De inhoudsopgave wordt nu gegenereerd volgens de ingestelde specificaties in dit tekstkader.
De inhoudsopgavekader mag niet worden gekoppeld aan andere tekstkaders in het document. Anders zou bij het bijwerken de volledige tekstsectie worden vervangen door de bijgewerkte inhoudsopgave.
Als het document verder wordt bewerkt en tekst wordt verwijderd of toegevoegd, kunnen hoofdstukken of afbeeldingen mogelijk naar andere pagina's worden verschoven.

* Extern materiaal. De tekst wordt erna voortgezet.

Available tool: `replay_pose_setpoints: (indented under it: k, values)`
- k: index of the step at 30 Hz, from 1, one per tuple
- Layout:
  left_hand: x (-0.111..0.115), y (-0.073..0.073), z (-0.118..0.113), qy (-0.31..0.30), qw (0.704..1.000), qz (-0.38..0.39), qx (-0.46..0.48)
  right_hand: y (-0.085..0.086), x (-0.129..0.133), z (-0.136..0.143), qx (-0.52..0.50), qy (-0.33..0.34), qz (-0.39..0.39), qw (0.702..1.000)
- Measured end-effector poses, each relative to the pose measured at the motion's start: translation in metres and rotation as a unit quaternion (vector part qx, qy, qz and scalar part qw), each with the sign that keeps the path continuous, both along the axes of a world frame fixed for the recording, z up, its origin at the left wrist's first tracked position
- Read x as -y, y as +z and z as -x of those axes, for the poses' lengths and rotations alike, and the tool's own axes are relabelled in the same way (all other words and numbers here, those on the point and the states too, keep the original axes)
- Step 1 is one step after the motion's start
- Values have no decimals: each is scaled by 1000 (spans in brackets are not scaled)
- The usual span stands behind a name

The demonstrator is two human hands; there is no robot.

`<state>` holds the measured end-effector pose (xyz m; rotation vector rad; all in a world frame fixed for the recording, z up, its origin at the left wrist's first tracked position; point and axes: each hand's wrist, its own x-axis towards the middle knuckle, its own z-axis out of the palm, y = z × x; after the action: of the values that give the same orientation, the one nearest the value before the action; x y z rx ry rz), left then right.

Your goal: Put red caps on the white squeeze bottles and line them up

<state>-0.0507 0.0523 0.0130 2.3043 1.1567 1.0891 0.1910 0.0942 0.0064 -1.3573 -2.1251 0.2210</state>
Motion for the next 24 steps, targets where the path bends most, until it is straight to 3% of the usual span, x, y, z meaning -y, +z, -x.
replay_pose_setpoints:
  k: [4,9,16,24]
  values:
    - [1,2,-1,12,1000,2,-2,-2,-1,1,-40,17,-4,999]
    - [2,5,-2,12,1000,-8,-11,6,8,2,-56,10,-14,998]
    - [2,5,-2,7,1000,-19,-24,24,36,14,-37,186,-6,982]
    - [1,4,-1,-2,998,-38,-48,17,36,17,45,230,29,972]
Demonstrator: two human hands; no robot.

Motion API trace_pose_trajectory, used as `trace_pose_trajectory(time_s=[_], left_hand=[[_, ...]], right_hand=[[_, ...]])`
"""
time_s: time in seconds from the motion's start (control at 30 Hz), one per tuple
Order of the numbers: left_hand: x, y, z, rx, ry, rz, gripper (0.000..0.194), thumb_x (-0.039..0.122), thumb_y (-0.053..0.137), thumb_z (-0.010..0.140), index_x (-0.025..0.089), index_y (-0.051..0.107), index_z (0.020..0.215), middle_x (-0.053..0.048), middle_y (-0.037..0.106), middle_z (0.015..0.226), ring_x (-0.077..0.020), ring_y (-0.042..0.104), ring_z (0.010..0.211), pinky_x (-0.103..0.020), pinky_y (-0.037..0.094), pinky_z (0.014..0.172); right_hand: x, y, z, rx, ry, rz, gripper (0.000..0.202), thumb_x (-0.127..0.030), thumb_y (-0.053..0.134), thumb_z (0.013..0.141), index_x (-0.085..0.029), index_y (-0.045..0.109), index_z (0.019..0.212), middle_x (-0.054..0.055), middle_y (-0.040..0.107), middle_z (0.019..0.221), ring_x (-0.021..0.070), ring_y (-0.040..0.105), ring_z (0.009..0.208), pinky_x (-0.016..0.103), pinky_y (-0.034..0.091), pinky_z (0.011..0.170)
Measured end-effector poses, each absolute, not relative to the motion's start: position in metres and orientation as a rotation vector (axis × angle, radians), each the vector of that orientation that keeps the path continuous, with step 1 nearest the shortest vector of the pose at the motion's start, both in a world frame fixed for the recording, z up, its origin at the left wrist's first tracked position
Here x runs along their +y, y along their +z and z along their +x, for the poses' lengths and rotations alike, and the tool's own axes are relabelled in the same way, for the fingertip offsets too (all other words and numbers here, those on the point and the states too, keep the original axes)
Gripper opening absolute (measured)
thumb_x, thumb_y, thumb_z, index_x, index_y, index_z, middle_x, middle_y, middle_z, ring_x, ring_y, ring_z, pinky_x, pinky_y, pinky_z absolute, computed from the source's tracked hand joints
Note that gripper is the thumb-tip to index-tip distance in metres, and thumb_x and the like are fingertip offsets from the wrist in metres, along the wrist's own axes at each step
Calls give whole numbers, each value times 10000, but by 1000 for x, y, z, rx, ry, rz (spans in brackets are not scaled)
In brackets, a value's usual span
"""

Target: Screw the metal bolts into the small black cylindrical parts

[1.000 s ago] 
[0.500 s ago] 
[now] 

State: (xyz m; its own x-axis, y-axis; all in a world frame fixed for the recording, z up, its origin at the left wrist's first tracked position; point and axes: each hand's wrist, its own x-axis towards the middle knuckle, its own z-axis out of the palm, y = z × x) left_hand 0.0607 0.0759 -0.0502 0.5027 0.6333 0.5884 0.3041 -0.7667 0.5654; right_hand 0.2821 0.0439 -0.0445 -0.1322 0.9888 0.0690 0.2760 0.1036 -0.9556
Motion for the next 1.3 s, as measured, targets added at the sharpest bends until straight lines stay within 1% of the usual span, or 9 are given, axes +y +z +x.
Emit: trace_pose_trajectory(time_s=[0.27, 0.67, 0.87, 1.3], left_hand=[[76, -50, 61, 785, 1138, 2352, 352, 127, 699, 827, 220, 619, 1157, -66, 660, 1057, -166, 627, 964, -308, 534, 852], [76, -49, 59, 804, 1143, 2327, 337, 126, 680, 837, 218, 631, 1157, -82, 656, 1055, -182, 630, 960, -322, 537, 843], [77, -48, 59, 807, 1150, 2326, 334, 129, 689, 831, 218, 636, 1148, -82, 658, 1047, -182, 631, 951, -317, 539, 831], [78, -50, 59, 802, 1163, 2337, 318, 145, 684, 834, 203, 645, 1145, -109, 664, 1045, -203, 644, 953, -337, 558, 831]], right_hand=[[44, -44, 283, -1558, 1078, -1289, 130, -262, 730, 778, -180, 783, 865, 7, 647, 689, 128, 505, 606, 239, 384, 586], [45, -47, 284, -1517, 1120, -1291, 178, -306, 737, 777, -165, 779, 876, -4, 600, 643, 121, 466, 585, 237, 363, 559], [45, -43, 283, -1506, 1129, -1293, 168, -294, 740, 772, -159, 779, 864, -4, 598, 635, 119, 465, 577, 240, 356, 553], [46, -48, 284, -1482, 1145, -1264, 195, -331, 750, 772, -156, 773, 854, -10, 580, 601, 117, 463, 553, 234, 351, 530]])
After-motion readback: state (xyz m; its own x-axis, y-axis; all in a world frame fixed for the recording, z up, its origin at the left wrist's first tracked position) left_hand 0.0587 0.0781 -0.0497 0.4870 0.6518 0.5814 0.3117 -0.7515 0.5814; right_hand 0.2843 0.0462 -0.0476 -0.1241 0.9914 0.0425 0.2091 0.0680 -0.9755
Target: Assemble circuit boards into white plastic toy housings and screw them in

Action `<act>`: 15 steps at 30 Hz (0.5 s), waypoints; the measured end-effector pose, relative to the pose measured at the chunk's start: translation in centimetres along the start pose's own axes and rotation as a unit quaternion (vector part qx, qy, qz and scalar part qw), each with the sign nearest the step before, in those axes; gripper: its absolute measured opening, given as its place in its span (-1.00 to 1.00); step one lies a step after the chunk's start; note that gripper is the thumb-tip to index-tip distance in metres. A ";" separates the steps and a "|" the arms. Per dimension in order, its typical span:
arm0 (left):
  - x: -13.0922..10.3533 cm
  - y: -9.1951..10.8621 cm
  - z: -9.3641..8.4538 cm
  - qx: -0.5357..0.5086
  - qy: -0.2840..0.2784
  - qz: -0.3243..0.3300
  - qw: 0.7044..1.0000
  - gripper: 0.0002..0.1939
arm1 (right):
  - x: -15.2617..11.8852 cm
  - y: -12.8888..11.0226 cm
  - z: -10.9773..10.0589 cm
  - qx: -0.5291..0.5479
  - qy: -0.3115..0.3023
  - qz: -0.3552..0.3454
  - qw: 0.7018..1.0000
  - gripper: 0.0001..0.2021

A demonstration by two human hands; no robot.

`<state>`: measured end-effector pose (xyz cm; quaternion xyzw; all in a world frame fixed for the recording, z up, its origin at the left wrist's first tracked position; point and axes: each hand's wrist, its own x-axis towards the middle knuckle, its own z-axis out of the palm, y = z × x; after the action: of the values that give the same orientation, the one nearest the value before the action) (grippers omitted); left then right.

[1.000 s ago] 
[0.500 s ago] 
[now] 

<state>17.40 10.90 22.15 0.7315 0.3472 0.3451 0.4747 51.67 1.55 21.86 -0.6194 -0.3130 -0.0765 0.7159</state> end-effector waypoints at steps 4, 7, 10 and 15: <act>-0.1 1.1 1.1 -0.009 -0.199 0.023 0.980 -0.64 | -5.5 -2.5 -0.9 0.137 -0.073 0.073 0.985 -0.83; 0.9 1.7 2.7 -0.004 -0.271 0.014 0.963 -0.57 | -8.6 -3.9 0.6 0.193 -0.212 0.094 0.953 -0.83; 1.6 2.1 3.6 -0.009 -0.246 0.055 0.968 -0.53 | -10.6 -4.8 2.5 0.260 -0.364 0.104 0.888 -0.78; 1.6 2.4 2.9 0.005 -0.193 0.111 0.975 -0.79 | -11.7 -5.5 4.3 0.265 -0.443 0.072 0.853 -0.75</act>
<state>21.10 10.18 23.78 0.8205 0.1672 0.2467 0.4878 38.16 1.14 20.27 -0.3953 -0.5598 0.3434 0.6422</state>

Een bestaande inhoudsopgave moet daarom worden bijgewerkt. Klik hiervoor met de teksttool in een alinea van het register en selecteer vervolgens de optie Inhoudsopgave bijwerken in het menu Opmaak.
De paginanummers worden nu bijgewerkt of nieuw toegevoegde of verwijderde hoofdstukken worden toegevoegd of verwijderd uit het register.
Door de relevante instellingen te bewerken kan de inhoudsopgave op elk gewenst moment worden aangepast aan nieuwe wensen (menu Opmaak>Inhoudsopgave of de alineaformaten dienovereenkomstig aanpassen).